= Louis M. Rousselot =

American surgeon

Louis M. Rousselot (died March 28, 1974) was an American surgeon who served as Assistant Secretary of Defense for Health and Environment from 1970 to 1971.

== Biography ==
Rousselot received his B.A. from Columbia College in 1923. He received his M.D. from Columbia University College of Physicians & Surgeons in 1927, before earning a M.S. and a Doctor of Medical Science in surgery. He then joined Columbia-Presbyterian Medical Center as a faculty and staff member.

During World War II, Rousselot served in the U.S. Army Medical Corps in Europe, becoming chief of surgery and commanding officer of the 108th General Hospital in Paris.

From 1948 to 1967, he taught at New York University Medical School. He was also director of surgery of Saint Vincent's Catholic Medical Centers before retiring from his medical career to join The Pentagon, where he served as Deputy Assistant Secretary of Defense for Health Affairs for 2 1/2 years before becoming Assistant Secretary of Defense for Health and Environment in 1970, a new position created under the Nixon administration.

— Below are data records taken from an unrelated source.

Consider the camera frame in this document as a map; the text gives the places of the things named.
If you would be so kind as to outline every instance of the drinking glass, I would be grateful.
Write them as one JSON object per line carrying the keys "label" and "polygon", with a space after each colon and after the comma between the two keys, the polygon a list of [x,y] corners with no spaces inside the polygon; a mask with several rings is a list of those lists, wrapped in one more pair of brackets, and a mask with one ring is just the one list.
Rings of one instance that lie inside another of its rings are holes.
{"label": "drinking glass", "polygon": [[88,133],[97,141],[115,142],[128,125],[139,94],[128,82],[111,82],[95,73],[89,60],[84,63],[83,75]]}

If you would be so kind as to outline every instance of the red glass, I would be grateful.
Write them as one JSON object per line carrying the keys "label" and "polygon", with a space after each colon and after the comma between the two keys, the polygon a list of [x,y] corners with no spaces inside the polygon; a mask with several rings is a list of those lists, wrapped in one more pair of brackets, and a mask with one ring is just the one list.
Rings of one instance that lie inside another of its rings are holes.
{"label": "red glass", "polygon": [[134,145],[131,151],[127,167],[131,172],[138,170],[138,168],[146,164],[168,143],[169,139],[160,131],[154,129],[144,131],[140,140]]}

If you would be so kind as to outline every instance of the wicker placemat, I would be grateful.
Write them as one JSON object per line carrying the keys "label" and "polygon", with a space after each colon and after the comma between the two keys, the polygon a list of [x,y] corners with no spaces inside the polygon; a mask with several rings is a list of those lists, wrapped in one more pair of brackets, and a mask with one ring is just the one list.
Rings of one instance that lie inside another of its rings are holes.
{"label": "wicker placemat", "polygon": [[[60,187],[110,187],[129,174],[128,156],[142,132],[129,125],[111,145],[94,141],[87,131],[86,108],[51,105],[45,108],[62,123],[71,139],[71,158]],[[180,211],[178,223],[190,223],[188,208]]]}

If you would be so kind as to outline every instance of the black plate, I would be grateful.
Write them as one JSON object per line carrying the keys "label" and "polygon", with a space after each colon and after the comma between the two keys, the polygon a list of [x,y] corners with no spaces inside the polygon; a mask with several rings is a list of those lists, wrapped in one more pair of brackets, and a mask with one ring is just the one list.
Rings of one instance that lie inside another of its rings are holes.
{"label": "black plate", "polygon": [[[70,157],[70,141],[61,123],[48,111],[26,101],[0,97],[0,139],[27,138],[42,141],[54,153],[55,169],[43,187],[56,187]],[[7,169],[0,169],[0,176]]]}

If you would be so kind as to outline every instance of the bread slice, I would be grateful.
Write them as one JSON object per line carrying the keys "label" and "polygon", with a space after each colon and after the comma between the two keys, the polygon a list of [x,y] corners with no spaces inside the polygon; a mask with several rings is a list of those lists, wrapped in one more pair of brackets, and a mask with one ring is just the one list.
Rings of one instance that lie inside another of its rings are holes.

As Assistant Secretary, Rousselot was the Chief Medical Officer of The Pentagon. He was responsible for program and policies of the United States Department of Defense regarding medical facilities, treatment, and health, as well as environmental quality standards for the Armed Forces and dependents. He was also a liaison between the Secretary of Defense, and national and international health agencies such as the National Institutes of Health, the Red Cross and the medical sections of all North Atlantic Treaty Organization countries.

In 1971, he left the Department of Defense to join National Institutes of Health as a special assistant, holding the post until 1973.

== Personal life ==
Rousselot died on March 27, 1974, of an aneurysm while vacationing in Puerto Rico. He was 70 years old.

He married Evelyn Anita Hastrup, daughter of the Danish Consul in Puerto Rico, in 1935. The couple had one son.